**WORK ITEM:** The listing below should be printed in full and exactly, apart from its images.
◆ ◆ ◆ ◆ ◆ ◆ ◆
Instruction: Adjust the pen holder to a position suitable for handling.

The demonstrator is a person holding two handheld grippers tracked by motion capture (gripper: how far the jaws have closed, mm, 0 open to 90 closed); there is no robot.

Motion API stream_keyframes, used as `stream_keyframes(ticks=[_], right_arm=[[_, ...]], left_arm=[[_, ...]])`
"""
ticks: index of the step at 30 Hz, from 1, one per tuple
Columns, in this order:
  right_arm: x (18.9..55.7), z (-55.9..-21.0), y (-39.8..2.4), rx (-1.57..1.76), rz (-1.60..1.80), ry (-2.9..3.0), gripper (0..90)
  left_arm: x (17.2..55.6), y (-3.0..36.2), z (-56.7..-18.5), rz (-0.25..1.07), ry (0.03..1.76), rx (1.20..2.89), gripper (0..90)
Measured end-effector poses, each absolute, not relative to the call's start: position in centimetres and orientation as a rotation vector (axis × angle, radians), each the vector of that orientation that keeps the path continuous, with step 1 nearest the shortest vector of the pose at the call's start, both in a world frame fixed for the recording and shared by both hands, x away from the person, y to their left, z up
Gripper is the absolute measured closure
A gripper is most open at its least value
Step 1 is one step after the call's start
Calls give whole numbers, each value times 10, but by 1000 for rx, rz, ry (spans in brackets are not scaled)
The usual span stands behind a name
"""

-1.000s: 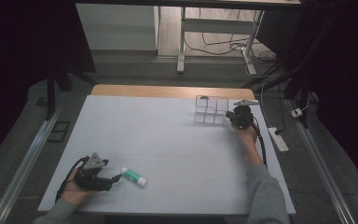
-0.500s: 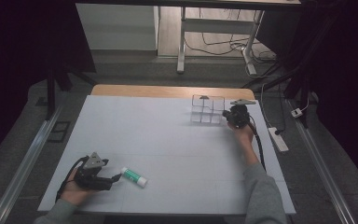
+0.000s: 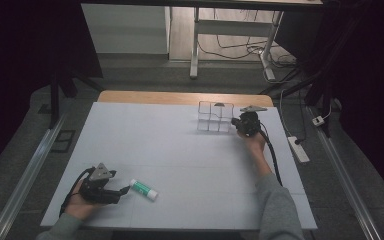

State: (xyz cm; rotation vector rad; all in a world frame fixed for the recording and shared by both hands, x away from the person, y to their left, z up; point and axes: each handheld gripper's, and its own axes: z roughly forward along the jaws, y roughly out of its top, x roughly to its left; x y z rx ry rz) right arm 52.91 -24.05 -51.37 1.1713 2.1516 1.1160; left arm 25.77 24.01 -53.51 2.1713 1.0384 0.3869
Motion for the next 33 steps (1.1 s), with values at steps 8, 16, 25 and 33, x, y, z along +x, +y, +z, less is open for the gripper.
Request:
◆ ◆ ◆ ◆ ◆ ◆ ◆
**ANSWER TO THE PROBLEM:**
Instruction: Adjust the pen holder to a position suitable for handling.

The demonstrator is a person holding two handheld grippers tracked by motion capture (gripper: how far the jaws have closed, mm, 0 open to 90 closed); there is no robot.

Motion API stream_keyframes, used as `stream_keyframes(ticks=[_], right_arm=[[_, ...]], left_arm=[[_, ...]])`
"""
ticks: index of the step at 30 Hz, from 1, one per tuple
Columns, in this order:
  right_arm: x (18.9..55.7), z (-55.9..-21.0), y (-39.8..2.4), rx (-1.57..1.76), rz (-1.60..1.80), ry (-2.9..3.0), gripper (0..90)
  left_arm: x (17.2..55.6), y (-3.0..36.2), z (-56.7..-18.5), rz (-0.25..1.07), ry (0.03..1.76), rx (1.20..2.89), gripper (0..90)
Measured end-effector poses, each absolute, not relative to the call's start: position in centimetres and orientation as a rotation vector (axis × angle, radians), each the vector of that orientation that keeps the path continuous, with step 1 nearest the shortest vector of the pose at the call's start, both in a world frame fixed for the recording and shared by both hands, x away from the person, y to their left, z up
Gripper is the absolute measured closure
A gripper is most open at its least value
Step 1 is one step after the call's start
Calls give whole numbers, each value times 10, but by 1000 for rx, rz, ry (spans in brackets are not scaled)
The usual span stands behind a name
"""

-1.000s: 
-0.500s: 
+0.000s: 

State: (xyz cm; rotation vector rad; all in a world frame fixed for the recording and shared by both hands, x away from the person, y to their left, z up; point and axes: each handheld gripper's, and its own axes: z roughly forward along the jaws, y roughly out of its top, x roughly to its left; x y z rx ry rz) right arm 52.91 -24.05 -51.37 1.1713 2.1516 1.1160; left arm 25.77 24.01 -53.51 2.1713 1.0384 0.3869
Motion for the next 33 steps (1.1 s), with values at steps 8, 16, 25 and 33, x, y, z along +x, +y, +z, less is open for the gripper.
Request:

No additional output is required.